Organisiert wurde die Aktion von der Verkehrsunfallprävention des Kreises Warendorf und der städtischen Stabsstelle Klimaschutz und Mobilität. Mobilitätsmanager Henning Kellermann von der Stadt Ahlen sieht den praktischen Nutzen des Trainings vor allem darin, dass sich Theorie und Praxis hier unmittelbar verbinden: „Pedelec fahren macht Spaß und hält mobil, aber das Fahrrad nimmt einem eben nicht das Bremsen, Ausweichen und Aufpassen ab. Gerade weil man mit einem Pedelec flott unterwegs ist, lohnt es sich, das sichere Fahren regelmäßig zu üben.“
Zum Auftakt stand zunächst eine Stunde Theorie auf dem Programm. Dabei ging es um wichtige Verkehrsregeln, Promillegrenzen auf dem Fahrrad und die Frage, wie ein Fahrradhelm richtig sitzt. Denn auch wenn das Pedelec mit elektrischem Rückenwind unterwegs ist: Die Verkehrsregeln bleiben dieselben. Danach wurde es praktisch. Im Übungsparcours warteten verschiedene Herausforderungen auf die Teilnehmenden. Bevor es losging, wurden die Helme kontrolliert und bei Bedarf passend eingestellt. Auch die Fahrräder mussten einen kurzen Sicherheitscheck über sich ergehen lassen. Anschließend gab es eine Einweisung, bevor es hieß: aufsitzen und los.
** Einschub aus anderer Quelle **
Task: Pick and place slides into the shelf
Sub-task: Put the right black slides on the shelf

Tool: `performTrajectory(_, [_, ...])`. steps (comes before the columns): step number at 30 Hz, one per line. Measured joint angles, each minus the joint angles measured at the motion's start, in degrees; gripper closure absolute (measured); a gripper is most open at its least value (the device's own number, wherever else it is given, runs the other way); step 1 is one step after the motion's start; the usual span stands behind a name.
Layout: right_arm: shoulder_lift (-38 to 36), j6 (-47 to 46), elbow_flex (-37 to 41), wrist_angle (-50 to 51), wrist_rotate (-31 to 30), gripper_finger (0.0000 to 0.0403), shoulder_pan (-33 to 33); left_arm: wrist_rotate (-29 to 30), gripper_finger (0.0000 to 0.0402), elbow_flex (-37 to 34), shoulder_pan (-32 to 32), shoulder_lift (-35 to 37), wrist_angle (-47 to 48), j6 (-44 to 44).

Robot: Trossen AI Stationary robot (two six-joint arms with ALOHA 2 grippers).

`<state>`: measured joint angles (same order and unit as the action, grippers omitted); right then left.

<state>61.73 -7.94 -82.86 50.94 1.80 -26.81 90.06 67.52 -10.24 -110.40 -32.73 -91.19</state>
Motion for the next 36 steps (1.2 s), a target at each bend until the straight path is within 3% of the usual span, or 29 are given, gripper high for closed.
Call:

Dreizehn Teilnehmerinnen und Teilnehmer stellten sich unter den wachsamen Augen der Kriminalhauptkommissarinnen Stephanie Baden und Nicole Pellemeyer von der Verkehrsunfallprävention Warendorf den Übungen. Und die hatten es durchaus in sich: schnurgerade fahren, einen engen Slalom meistern oder während der Fahrt einen Tennisball aufnehmen und wieder ablegen. Was auf den ersten Blick spielerisch klingt, verlangt einiges an Geschick, Gleichgewicht und Konzentration.
Für viele war der Parcours zunächst eine kleine Herausforderung. Doch nach einigen Runden und mit den Tipps der Expertinnen wurde aus dem vorsichtigen Herantasten zunehmend sicheres Fahren. Am Ende klappte vieles deutlich besser und bei den meisten Teilnehmenden sogar richtig gut. „Man merkt bei solchen Übungen schnell, dass ein Pedelec zwar vieles leichter macht, aber nicht automatisch jede Situation“, sagt Kellermann. „Wenn der Ball beim Slalom einmal nicht dort landet, wo er soll, ist das im Parcours zum Glück nur lustig. Im Straßenverkehr sollte man solche Überraschungen möglichst vermeiden.“
Für einige war das Training zugleich die Generalprobe für den nächsten Urlaub. Denn feststeht: Die Reise geht mit dem Pedelec los. Und wer dabei sicher unterwegs sein möchte, kann ein bisschen Übung und frische Tipps schließlich gut gebrauchen.